Viewing research designs from a methodological standpoint and a philosophical lens or worldview can amplify how the doing of research may elicit meaning from people’s experiences. Notably, doing research is more than a stepped approach or formal plan, as research questions are invariably tied to various philosophical perspectives and their underlying assumptions. For researchers looking to utilize classic grounded theory methodology, a critical realist lens offers a useful perspective to understand experiences in the social world and gain a more comprehensive understanding of the complexities and dynamics at play. This approach allows researchers to move beyond simply describing the observed social experiences and delve into the causal mechanisms that underpin them. As a result, the theories developed may be more robust and insightful in explaining the social experiences being investigated.
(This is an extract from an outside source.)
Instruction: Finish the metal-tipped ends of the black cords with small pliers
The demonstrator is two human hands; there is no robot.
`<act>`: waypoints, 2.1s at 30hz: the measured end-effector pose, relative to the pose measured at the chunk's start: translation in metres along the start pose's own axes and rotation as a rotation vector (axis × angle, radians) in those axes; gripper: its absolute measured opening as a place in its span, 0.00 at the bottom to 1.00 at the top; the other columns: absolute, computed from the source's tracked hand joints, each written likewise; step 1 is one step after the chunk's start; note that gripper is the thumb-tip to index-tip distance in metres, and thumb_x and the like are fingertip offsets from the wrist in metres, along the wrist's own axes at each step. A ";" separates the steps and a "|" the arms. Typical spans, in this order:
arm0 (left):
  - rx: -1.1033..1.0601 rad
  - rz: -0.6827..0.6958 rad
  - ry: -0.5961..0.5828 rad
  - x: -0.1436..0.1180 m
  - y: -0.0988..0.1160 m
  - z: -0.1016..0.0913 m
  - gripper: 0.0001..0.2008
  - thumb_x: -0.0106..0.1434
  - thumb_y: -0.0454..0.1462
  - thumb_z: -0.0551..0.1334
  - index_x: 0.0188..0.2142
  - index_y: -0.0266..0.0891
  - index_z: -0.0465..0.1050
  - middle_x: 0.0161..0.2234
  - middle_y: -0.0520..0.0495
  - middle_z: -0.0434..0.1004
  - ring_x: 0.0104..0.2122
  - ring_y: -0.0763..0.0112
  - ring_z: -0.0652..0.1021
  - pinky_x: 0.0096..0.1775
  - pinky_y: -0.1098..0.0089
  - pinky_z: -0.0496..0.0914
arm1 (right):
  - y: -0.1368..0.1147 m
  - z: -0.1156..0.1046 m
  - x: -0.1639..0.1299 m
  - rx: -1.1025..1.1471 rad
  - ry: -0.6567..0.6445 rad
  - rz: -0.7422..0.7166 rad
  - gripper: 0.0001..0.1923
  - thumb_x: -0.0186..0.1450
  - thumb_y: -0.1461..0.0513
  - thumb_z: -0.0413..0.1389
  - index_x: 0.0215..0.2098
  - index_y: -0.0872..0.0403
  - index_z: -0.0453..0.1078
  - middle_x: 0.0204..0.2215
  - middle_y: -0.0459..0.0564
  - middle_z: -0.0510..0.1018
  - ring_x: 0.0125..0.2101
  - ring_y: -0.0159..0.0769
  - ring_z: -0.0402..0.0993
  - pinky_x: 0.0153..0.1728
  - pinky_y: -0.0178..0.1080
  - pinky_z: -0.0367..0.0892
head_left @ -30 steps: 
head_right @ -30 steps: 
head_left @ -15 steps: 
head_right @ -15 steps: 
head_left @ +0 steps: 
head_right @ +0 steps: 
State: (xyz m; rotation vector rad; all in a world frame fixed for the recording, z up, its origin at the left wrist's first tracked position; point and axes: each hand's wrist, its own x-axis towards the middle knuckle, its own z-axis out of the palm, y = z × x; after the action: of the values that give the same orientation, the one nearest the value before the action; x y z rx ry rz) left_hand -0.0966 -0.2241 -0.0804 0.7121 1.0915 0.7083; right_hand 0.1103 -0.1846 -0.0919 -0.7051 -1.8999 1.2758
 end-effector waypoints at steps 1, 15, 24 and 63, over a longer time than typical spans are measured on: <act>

To achieve robust theory development, it is important to consider the alignment between the philosophical perspective and the research methodology. Critical realism and classic grounded theory complement each other in the following ways: 1) seeking a clear understanding of reality, 2) appreciating the subjective experience of individuals and the objective reality of the world around them, 3) developing insight into underlying causal mechanisms and processes, and 4) using multiple perspectives to shape a comprehensive understanding of reality. In this paper we highlight challenges and benefits that are inherent within this philosophical-methodological complement as a helpful guide for researchers conducting classic grounded theory research underpinned by a critical realism lens.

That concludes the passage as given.